Architecture Overview

At a high level, the pipeline looks like this:

HTTP API → Queue → Workflow → Mistral Batch OCR → Database

We keep the pieces small and loosely coupled so each one can be retried safely without restarting the entire job.


Project Setup

Prerequisites

  1. Cloudflare account with Workers paid plan (for Workflows)
  2. Mistral AI API key (sign up)
  3. Node.js 18+ and pnpm

Dependencies

We keep the dependency list focused:

{
  "dependencies": {
    "@mistralai/mistralai": "^1.0.0",
    "drizzle-orm": "^0.44.0",
    "effect": "^3.19.0",
    "zod": "^3.23.0"
  },
  "devDependencies": {
    "wrangler": "^3.90.0",
    "@cloudflare/workers-types": "^4.0.0"
  }
}

Project Structure

document-parser/
├── packages/
│   ├── db/                 # Shared database schema + migrations
│   ├── queue-manager/      # HTTP + queue consumer
│   └── workflows/          # Durable workflow logic

Database Setup (D1 + Drizzle)

We store jobs, batch processes, and extracted invoice fields in D1.

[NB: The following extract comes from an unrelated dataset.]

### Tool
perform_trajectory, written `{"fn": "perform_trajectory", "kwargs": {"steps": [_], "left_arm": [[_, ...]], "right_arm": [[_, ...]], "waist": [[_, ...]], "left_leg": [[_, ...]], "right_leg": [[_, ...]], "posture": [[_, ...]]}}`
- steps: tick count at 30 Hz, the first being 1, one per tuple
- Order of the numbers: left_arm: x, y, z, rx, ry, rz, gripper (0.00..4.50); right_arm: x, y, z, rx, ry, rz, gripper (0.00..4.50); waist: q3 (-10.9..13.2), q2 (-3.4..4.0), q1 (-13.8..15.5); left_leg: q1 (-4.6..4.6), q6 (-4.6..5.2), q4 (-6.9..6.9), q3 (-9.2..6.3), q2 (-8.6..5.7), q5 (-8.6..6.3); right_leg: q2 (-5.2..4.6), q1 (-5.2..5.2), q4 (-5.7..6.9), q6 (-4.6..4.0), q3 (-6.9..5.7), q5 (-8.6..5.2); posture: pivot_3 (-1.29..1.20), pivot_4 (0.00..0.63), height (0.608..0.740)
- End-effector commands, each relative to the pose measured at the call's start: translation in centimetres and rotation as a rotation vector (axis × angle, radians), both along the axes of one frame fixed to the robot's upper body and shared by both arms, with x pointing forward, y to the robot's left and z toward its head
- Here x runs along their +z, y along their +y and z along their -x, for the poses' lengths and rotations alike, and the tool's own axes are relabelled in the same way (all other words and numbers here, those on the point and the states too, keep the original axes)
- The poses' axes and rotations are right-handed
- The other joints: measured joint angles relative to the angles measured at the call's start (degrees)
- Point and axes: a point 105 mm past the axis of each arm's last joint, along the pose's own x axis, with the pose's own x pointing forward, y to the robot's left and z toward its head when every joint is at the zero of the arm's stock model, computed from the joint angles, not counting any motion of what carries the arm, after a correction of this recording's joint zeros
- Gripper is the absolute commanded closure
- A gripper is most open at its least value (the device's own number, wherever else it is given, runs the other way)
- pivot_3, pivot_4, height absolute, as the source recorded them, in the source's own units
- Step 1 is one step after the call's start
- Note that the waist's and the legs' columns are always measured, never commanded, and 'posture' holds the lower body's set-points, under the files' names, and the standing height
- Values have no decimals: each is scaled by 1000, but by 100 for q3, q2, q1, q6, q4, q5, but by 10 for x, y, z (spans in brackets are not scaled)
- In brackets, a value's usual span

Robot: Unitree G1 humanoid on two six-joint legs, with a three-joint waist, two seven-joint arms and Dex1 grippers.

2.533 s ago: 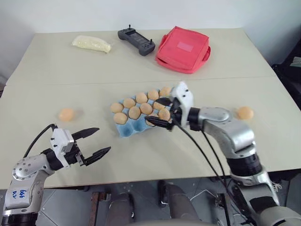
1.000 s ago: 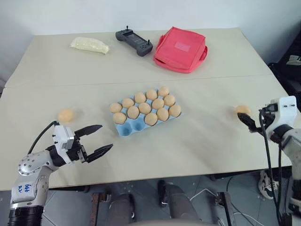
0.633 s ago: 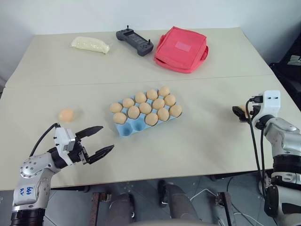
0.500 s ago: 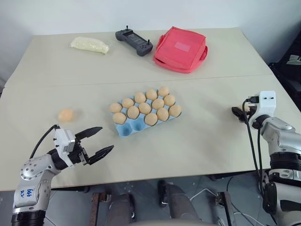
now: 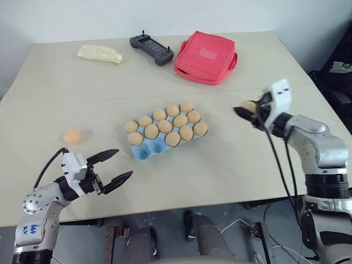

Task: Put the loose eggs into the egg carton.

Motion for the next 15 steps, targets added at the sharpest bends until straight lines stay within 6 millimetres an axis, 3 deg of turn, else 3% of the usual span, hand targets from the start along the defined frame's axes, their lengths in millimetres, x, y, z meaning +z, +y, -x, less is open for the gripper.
{"fn": "perform_trajectory", "kwargs": {"steps": [1, 6, 15], "left_arm": [[10, 3, 0, 4, -50, -4, 0], [11, 4, -3, 11, -60, -10, 0], [13, 8, 0, 40, -73, -11, 0]], "right_arm": [[16, 54, 18, 209, -37, -14, 2850], [14, 117, 32, 402, -39, -14, 2850], [-1, 172, 46, 558, -14, 5, 2850]], "waist": [[0, 0, 5], [-1, -1, 5], [-2, -4, 8]], "left_leg": [[-1, -1, 0, -3, 0, 0], [-5, -3, 0, -2, -5, -1], [-9, -12, 0, -8, -5, -8]], "right_leg": [[0, 0, 2, -3, -6, -1], [-5, -6, 9, -4, -23, -1], [-10, -9, 19, -4, -33, -1]], "posture": [[0, 150, 740], [0, 150, 740], [0, 150, 740]]}}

import { sqliteTable, text, integer, numeric } from "drizzle-orm/sqlite-core";

export const jobs = sqliteTable("jobs", {
  id: integer("id").primaryKey({ autoIncrement: true }),
  jobStatus: text("job_status").default("queued").notNull(),
  createdAt: integer("created_at", { mode: "timestamp" })
    .$defaultFn(() => new Date()),
});

export const batch_processes = sqliteTable("batch_processes", {
  id: integer("id").primaryKey({ autoIncrement: true }),
  batchId: text("batch_id").notNull().unique(),
  workflowInstanceId: text("workflow_instance_id").notNull().unique(),
  job_id: integer("job_id").references(() => jobs.id, { onDelete: "cascade" }),
  status: text("status").default("init"),
});

export const invoices = sqliteTable("invoices", {
  invoiceId: text("invoice_id").primaryKey(),
  vendorName: text("vendor_name").notNull(),
  invoiceDate: text("invoice_date").notNull(),
  dueDate: text("due_date").notNull(),
  totalAmountUsd: numeric("total_amount_usd").notNull()
});

Create the database and run migrations:

wrangler d1 create document-parser-db
pnpm drizzle-kit generate
wrangler d1 migrations apply document-parser-db --remote

Worker Bindings

Add bindings to both the queue worker and workflow:

{
  "r2_buckets": [
    { "binding": "DOCUMENT_BUCKET", "bucket_name": "<YOUR_BUCKET_NAME>" }
  ],
  "d1_databases": [
    {
      "binding": "DB",
      "database_name": "<YOUR_DB_NAME>",
      "database_id": "<YOUR_DB_ID>"
    }
  ],
  "queues": {
    "producers": [{ "binding": "JOB_QUEUE", "queue": "<YOUR_QUEUE_NAME>" }],
    "consumers": [{ "queue": "<YOUR_QUEUE_NAME>" }]
  },
  "workflows": [
    { "binding": "WORKFLOW", "name": "<YOUR_WORKFLOW_NAME>" }
  ]
}

Also add a MISTRAL_API_KEY secret and an R2 access URL for presigned links.


Queue Manager

The queue manager handles two things: accepting document IDs via HTTP and fanning them out into batches.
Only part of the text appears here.